Anyway, the arrangement is worth more to CVS Caremark than NCPA. It will be interesting to see how this relationship evolves, especially with the projected growth of Part D and the closing of the donut hole.


  1. Given the bulk of lives are duals the no-mail design probably doesn't bother CVS so much as duals use little mail anyway - and it probably bothers cvs less than it would mhs.

    Also, if NCPA walks away from the partnership in 2 years because they just hate cvs, given the lives are mostly duals am I wrong to assume cvs can just create a new entity with a similar bid as ccrx and expect to get a similar allocation, thus hedging the risk of losing the lives?

  2. Mistake one: NCPA reported only $51 in income and $5,253 in assets from the CCRx relationship.

    Unbelievable, this means that past Independent pharmacist’s financial and time investments in CCRx will now be turned against them by increasing CVS/Caremark political clout via increased lobbying dollars and Part D market share.
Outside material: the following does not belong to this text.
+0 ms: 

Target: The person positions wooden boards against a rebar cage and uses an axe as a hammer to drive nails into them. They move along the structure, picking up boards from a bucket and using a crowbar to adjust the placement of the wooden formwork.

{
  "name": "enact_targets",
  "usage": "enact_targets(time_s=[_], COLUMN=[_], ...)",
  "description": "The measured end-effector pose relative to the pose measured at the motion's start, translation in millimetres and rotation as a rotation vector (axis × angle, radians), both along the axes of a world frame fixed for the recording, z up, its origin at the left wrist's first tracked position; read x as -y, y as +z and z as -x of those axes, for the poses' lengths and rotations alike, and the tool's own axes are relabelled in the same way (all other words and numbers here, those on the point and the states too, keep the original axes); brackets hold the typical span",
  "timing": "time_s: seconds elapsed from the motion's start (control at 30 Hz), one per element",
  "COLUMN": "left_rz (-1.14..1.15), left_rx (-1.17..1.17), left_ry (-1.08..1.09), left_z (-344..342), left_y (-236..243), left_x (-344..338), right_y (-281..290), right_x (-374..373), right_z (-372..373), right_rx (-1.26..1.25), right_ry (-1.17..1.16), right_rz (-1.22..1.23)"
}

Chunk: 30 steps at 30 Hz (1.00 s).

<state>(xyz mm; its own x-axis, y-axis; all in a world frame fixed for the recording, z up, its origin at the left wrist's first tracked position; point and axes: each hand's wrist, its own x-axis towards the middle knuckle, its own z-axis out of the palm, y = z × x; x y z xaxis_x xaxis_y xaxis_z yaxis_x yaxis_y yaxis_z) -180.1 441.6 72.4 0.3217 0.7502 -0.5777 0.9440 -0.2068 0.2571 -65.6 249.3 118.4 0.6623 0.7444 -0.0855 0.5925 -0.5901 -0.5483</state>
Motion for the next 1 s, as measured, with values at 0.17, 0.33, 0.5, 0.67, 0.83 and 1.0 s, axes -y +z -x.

NCPA members not only did not get a good ROI from CCRx endorsement, they will actually be harmed by the relationship long term.

    Mistake two: Our National and State Pharmacy Organizations showed business contractual naiveté by allowing thousands of pharmacists to support a company that could be sold to the competitions with no financial consequences to UAM.

    I advocated years ago that National and State Pharmacy Organizations form a Part D network that they either owned or contractually controlled. That task is much more difficult in the market today; however, a Part D network is still possible and could be done simultaneously with the formation of ACO and Medical Home networks.

    In addition PBMs will exclusively control the MTM market near future……… Independents community pharmacist must obtain this HIT and networking capability or see the profession backslide.

  3. A helpful reader directed me to the Universal American SEC filing containing the 2005 agreement with NCPA. See SUBCONTRACT AGREEMENT BY AND BETWEEN MEMBERHEALTH, INC. and COMMUNITY CARE RX, L.L.C. as of October 21, 2005.


  4. The success of CCRx to drive UAM into the #3 spot of firms offering PDP plans in 2010 (by enrollment) is at least partially (if not mostly) driven by community pharmacist conscious or unconscious bias toward CCRx due to the no-mail order stance. Like it or not, as long as community pharmacists assist customers with plan selection (despite a prohibition on steerage), the bias of the pharmacist will undoubtedly show up.

    Over time, if CVS/Caremark introduces mail order to these plans and/or makes other business-driven changes to these plans at the expense of community pharmacies, you will see the voluntary membership in these plans dwindle.

    I would be shocked if someone else in the Medicare Part D space doesn't make a play to replace UAM/CCRx as the community pharmacy friendly plan, and pick up the community pharmacist lobby. It seems NCPA will (eventually) be looking for a new partner.

  5. I view this as a big "Screw You!" from CVS/Caremark to NCPA. It's as if CVS/Caremark said, "You want to play hardball NCPA? Well, here's what we can do."

    But as Brian said, CCRX was built on the backs of independent pharmacists. And if CVS/Caremark transforms the plan into a bastardized version of its prior self, then independent pharmacists will just move patients over to the inevitable new plan that is independent-friendly.

  6. You forgot to mention that UAM bought MemberHealth in 2007 just after Part D was started. So, they have earned a good ROI on their purchase.

  7. No need to fret, pharms, CVS will be dead in 13 months. They are out-of-contol - that's why WalGreen's backed off their suit - the FTC told them to stay at home ..."we've got this." That's what the FTC told WalGreens. WalGreen's said, "cool." C'mon ... why would any billion dollar company back away from such an egregious violation of free trade. The HealthSouth 'bama boys have never been good at hiding their moves (or name changes) with anything but money - they just keep on moving until they cease ... then head for the caymans. Sharehloder warning #1.

  8. And, not trying to scare, CVS is designated out of Delaware. It gets scarier the more you research. Just blogging.